In an interview with The Crimson two days after the hearing, Gay acknowledged she made a mistake in her response to Stefanik’s line of questioning.
“I got caught up in what had become at that point, an extended, combative exchange about policies and procedures,” Gay said.
That answer, along with others given by Gay on Dec. 5, was criticized as being legalistic to a fault. Though Harvard’s policies on bullying and harassment do not offer a clearcut answer to the specific situation Stefanik raised, Gay’s response was widely condemned for missing the moment.
After the hearing, Gay even faced criticism from Harvard Law School professor Laurence H. Tribe, one of the University’s most well-known liberal faculty members.
“Even the attempted ‘clarifications’ by these university presidents, opting for what they mistook for legal nuance over what should’ve been simply moral clarity, showed how easily a search for political correctness can triumph over wisdom and courage alike,” Tribe wrote in a Dec. 7 post on X.
Crisis communications expert Molly McPherson said the challenge was “preparing for anticipated questions and not addressing the broader implications of the statement as it related to the media and the dissemination of these talking points.”
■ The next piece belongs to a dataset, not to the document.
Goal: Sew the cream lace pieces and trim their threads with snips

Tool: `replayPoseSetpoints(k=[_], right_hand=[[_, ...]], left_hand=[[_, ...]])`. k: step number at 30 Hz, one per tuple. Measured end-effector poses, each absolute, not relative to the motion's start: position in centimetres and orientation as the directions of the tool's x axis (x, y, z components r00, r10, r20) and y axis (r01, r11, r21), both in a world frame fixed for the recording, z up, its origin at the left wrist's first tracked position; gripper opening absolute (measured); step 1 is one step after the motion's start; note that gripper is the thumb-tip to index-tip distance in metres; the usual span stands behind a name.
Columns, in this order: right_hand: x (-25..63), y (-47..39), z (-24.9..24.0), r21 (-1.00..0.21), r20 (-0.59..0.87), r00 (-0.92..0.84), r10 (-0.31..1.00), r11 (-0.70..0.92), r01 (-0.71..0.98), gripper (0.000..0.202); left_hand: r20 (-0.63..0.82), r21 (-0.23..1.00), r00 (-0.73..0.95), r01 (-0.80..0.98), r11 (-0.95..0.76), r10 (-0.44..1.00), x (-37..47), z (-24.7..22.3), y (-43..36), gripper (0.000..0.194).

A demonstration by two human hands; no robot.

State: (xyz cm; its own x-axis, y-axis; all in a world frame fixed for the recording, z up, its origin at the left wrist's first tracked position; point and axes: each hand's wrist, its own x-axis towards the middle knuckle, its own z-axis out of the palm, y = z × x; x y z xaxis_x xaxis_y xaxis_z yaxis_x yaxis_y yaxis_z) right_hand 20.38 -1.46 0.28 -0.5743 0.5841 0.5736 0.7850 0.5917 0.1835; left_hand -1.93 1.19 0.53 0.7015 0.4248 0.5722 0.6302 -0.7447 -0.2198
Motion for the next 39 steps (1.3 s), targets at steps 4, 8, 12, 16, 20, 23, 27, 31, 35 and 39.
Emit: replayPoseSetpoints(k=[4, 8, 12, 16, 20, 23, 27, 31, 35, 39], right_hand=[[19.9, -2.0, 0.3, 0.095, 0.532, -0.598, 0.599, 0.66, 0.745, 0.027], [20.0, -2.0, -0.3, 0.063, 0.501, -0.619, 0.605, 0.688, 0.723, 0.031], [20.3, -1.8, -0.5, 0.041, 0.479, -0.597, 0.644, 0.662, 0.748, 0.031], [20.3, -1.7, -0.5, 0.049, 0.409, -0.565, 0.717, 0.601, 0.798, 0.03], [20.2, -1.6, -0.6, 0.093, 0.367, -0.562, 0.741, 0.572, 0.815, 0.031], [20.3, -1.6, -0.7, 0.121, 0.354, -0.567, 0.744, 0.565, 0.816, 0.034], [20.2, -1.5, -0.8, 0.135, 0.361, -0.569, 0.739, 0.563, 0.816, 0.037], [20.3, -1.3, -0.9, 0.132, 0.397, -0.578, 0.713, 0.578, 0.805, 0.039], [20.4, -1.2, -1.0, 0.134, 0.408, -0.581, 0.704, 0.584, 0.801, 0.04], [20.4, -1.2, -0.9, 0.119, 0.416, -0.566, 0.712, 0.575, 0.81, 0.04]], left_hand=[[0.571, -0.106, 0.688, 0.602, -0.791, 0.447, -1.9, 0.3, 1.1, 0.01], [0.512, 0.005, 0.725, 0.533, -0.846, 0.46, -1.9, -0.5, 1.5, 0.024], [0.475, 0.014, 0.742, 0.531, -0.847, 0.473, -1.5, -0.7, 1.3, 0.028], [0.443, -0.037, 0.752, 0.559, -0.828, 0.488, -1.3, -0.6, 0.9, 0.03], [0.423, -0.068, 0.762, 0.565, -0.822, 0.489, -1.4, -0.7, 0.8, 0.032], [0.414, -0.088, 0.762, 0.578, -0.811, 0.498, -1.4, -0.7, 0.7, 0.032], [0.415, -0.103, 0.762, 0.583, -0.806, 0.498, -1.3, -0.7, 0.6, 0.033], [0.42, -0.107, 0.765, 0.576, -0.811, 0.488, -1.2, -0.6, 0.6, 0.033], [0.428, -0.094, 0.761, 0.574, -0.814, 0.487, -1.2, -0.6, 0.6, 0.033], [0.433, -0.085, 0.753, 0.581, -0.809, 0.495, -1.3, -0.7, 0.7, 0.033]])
“It’s an example that you can take the most educated person in the most loftiest of positions and even they can’t communicate it effectively if they’re only parroting words that are written to them by a law firm or by someone working with the law firm,” McPherson said.
But other experts said Gay’s answer — and the ensuing backlash — was unavoidable.
“This is a made for television event where they want to pin the witness against the wall,” said Stanley M. Brand, an attorney who has represented congressional witnesses for almost 50 years.
“As a president of a university that has a code of conduct and a disciplinary system where she may wind up being the final decision maker, I don’t know how she could answer any other way,” Brand said.
“This is the MO of these congressional committees,” he added. “And I’m sure I could come up with 50 examples of sound bites from witnesses’ testimonies that are equal to or worse than anything the president said.”